Sqlite-backed DOs: Allow calling deleteAll() inside an alarm handler #3018

jclee · 2024-10-28T16:39:39Z

And also fix a potential issue with alarm exception propagation.

Should address #2993

SRS actors: Ensure that deleteAll() always has a commit scheduled during reset

...particularly, in the case where an alarm is set. Should fix errors seen when calling deleteAll() during an alarm handler.
SRS actors: Don't attempt alarm deletion at end of handler if the output gate is already broken

May fix cases where a broken output gate could cause an exception to propagate beyond the regular alarm output gate handling.

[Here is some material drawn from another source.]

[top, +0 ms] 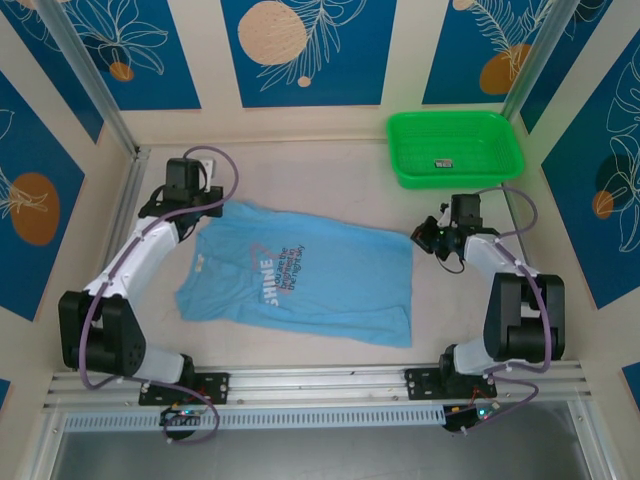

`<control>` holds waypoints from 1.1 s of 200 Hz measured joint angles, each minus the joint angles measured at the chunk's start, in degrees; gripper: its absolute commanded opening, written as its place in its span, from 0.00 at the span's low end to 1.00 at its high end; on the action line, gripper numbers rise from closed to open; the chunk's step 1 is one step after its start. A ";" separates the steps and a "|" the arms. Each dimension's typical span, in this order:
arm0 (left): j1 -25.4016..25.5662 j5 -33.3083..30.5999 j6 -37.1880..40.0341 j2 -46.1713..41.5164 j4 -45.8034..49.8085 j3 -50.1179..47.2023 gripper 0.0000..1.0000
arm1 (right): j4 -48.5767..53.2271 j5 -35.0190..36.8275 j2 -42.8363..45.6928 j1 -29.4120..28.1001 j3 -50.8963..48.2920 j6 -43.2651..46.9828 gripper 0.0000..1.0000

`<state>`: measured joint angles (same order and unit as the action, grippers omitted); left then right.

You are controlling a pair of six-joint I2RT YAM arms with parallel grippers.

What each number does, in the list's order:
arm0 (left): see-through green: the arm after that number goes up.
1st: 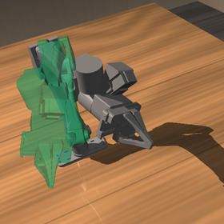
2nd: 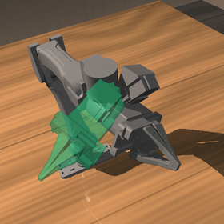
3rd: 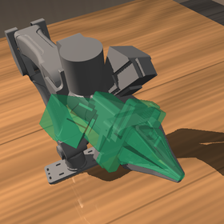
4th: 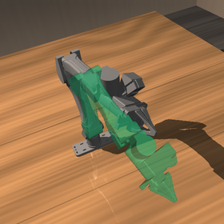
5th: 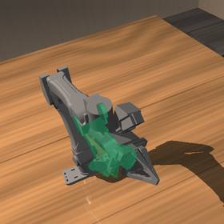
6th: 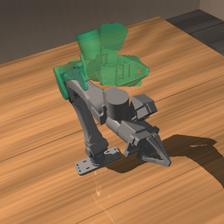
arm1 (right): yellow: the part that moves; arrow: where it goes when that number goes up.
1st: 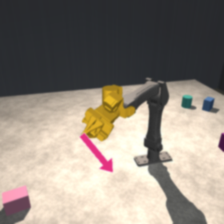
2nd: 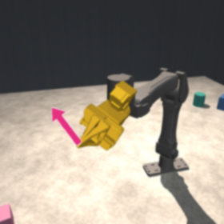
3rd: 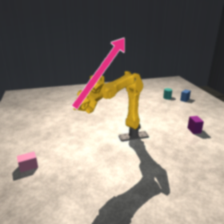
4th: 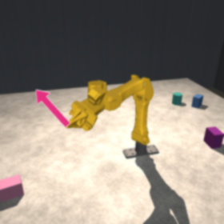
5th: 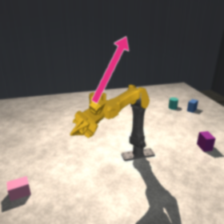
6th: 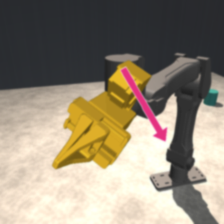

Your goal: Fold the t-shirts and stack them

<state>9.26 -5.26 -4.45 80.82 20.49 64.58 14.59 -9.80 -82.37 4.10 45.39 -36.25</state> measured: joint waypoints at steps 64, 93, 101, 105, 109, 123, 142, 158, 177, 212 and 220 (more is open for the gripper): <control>0.15 -4.39 -1.68 -3.63 4.70 -4.13 0.00 | 0.94 -0.13 3.91 -0.11 -4.02 0.00 0.00; 0.15 -6.23 -2.10 -4.85 6.62 -6.43 0.00 | 1.70 -0.07 4.28 -0.11 -4.94 0.07 0.00; 0.15 -6.67 -2.14 -5.07 6.91 -7.08 0.00 | 1.79 -0.02 4.28 -0.11 -4.96 0.07 0.00; 0.15 -6.88 -2.19 -5.16 7.02 -7.37 0.00 | 1.77 0.02 4.28 -0.09 -4.96 0.07 0.00; 0.15 -7.17 -2.29 -5.20 7.15 -7.74 0.00 | 1.75 0.11 4.28 -0.11 -4.96 0.07 0.00; 0.15 -8.17 -2.38 -5.22 7.32 -8.98 0.00 | 1.75 0.13 4.28 -0.09 -5.01 0.07 0.00; 0.15 -9.86 -2.73 -5.11 7.67 -10.16 0.00 | 1.77 0.13 4.28 -0.09 -5.03 0.07 0.00; 0.15 -11.43 -2.99 -5.03 7.39 -10.58 0.01 | 1.66 0.15 4.44 -0.09 -5.44 0.04 0.00; 0.15 -13.60 -3.72 -5.70 6.32 -12.00 0.02 | 1.73 0.15 5.42 0.00 -7.15 0.02 0.00; 0.15 -19.56 -6.45 -9.68 5.25 -14.84 0.58 | 2.93 0.22 7.37 0.42 -10.08 -0.20 0.30; 0.15 -22.18 -8.15 -11.15 5.18 -15.26 0.64 | 3.19 0.37 8.09 1.03 -10.43 -0.39 0.39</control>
<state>9.41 -27.44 -12.60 69.67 25.67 49.32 17.78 -9.43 -74.28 5.13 34.96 -36.64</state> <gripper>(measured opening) 0.537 0.268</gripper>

jclee · 2024-10-28T16:41:34Z

src/workerd/io/actor-sqlite.c++

+  // We want to ensure a commit is scheduled during the deleteAll() call, but if we end up doing a
+  // write to restore alarm state afterward, we can skip the original scheduled commit, since the
+  // write will queue its own commit.
+  kj::Maybe<kj::Own<bool>> maybeCanSkipDeleteAllCommit;


I'm not sure if cancelling the scheduled commit is strictly necessary, or if there isn't a simpler way to do it that preserves the desired invariants in all cases (exceptions, cancellation, etc.). But without the cancellation, I noticed via the tests that there was otherwise a redundant commit call.

jclee · 2024-10-28T16:58:11Z

src/workerd/io/actor-sqlite.c++

+  // write will queue its own commit.
+  kj::Maybe<kj::Own<bool>> maybeCanSkipDeleteAllCommit;
+
+  if (!deleteAllCommitScheduled) {


In case it isn't apparent: the main fix here is removal of the localAlarmState == kj::none check, to ensure deleteAllCommitScheduled is always true by the time we reach db.clear(), which in turn ensures that isCommitScheduled() is true, since it's used to check an invariant in a storage relay callback.

The localAlarmState == kj::none check was originally put in place to avoid having a redundant commit, since the write to restore the alarmState also adds a commit. But of course there's no way for the storage relay callback to know via the current isCommitScheduled() implementation that we're planning to add the commit after calling db.clear() (and maybe it isn't even correct to rely solely on committing after db.clear(), if it's important that the output lock is synchronously started before calling db.clear()?).

Hmm, I think you're overestimating the harm of a "redundant commit". StorageRelayClient::commit() already detects if there's nothing to commit (if (!needCommit at the beginning), so it's not that big a deal to schedule an extra one here.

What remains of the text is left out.